» Work instructions
The span to be transcribed begins with the line that contains "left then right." and ends with the last line of the listing; copy it exactly and include nothing else.

» Provided data
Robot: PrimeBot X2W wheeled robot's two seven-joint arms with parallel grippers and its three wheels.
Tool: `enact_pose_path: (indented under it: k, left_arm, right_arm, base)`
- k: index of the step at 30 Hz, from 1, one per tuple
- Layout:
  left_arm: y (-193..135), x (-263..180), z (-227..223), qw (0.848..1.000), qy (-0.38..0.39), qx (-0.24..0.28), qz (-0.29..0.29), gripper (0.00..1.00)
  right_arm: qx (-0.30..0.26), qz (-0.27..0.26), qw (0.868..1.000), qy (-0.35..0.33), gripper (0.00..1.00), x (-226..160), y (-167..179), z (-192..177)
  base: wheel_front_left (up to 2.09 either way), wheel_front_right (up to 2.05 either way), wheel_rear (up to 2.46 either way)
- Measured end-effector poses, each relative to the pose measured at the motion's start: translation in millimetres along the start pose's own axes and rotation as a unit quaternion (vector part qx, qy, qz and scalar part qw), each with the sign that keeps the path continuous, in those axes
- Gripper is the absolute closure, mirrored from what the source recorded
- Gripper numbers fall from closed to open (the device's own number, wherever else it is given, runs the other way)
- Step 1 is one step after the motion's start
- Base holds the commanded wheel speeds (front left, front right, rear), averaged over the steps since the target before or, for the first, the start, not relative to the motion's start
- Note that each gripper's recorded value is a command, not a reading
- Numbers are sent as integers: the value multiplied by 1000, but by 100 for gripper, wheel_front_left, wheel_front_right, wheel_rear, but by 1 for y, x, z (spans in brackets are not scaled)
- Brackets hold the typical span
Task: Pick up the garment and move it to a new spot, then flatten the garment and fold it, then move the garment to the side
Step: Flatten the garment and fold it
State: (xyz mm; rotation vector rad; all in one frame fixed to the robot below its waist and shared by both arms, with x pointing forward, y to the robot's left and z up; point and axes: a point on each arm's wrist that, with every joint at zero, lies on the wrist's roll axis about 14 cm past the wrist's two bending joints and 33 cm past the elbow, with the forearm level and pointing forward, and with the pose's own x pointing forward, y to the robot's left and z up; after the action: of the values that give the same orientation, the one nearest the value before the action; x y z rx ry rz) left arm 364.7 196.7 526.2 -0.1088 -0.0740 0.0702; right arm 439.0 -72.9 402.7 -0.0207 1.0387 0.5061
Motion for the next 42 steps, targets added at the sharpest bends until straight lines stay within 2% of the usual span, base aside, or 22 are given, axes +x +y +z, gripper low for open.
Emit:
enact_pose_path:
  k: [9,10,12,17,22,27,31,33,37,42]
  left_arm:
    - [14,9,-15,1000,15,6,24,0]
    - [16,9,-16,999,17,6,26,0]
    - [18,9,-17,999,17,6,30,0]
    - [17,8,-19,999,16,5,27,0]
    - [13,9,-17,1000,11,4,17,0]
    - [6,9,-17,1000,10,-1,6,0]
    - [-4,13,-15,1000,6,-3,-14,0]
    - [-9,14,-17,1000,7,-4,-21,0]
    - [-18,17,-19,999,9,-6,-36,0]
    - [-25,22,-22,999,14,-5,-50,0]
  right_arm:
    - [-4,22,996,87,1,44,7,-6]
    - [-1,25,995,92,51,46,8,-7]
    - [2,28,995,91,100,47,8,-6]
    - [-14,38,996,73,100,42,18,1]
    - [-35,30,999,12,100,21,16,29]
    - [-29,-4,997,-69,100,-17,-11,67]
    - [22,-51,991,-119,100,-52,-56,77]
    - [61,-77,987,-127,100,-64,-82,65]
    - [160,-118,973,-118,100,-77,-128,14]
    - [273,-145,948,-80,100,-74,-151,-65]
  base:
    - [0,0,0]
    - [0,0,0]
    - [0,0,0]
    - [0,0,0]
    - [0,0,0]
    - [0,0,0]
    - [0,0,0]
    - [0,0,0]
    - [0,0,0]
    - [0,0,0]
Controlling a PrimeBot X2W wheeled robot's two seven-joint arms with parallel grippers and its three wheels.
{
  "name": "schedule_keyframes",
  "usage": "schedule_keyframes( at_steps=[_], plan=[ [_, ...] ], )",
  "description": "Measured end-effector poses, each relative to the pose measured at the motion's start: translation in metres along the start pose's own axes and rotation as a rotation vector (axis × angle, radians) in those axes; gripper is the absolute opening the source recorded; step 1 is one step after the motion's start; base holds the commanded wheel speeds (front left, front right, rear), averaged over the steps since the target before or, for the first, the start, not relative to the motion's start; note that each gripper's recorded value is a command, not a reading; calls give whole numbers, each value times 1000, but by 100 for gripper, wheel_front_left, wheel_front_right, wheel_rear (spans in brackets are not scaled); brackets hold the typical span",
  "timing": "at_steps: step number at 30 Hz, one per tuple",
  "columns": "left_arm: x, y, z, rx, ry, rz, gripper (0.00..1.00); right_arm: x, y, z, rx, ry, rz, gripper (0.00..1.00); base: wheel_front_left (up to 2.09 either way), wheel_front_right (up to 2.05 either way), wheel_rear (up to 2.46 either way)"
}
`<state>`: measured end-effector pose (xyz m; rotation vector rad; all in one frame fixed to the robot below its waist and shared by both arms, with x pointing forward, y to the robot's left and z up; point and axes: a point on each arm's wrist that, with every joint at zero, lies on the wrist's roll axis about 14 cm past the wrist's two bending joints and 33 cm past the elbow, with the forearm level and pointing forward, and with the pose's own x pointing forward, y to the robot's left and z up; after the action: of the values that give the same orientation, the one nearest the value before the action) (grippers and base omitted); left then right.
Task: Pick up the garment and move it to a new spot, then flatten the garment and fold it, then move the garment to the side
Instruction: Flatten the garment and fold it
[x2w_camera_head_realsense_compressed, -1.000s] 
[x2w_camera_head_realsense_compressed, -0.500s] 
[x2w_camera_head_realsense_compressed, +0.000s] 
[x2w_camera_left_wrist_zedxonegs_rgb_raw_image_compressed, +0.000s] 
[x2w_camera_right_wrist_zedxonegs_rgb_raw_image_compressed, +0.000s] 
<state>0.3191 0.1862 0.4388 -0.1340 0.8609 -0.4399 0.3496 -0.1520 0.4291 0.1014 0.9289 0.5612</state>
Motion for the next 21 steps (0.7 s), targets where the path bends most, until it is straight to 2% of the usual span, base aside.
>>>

» Result of this exercise
`<state>`: measured end-effector pose (xyz m; rotation vector rad; all in one frame fixed to the robot below its waist and shared by both arms, with x pointing forward, y to the robot's left and z up; point and axes: a point on each arm's wrist that, with every joint at zero, lies on the wrist's roll axis about 14 cm past the wrist's two bending joints and 33 cm past the elbow, with the forearm level and pointing forward, and with the pose's own x pointing forward, y to the robot's left and z up; after the action: of the values that give the same orientation, the one nearest the value before the action) (grippers and base omitted); left then right.
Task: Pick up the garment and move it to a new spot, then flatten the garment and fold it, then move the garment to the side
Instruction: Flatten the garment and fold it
[x2w_camera_head_realsense_compressed, -1.000s] 
[x2w_camera_head_realsense_compressed, -0.500s] 
[x2w_camera_head_realsense_compressed, +0.000s] 
[x2w_camera_left_wrist_zedxonegs_rgb_raw_image_compressed, +0.000s] 
[x2w_camera_right_wrist_zedxonegs_rgb_raw_image_compressed, +0.000s] 
<state>0.3191 0.1862 0.4388 -0.1340 0.8609 -0.4399 0.3496 -0.1520 0.4291 0.1014 0.9289 0.5612</state>
Motion for the next 21 steps (0.7 s), targets where the path bends most, until it is straight to 2% of the usual span, base aside.
>>>

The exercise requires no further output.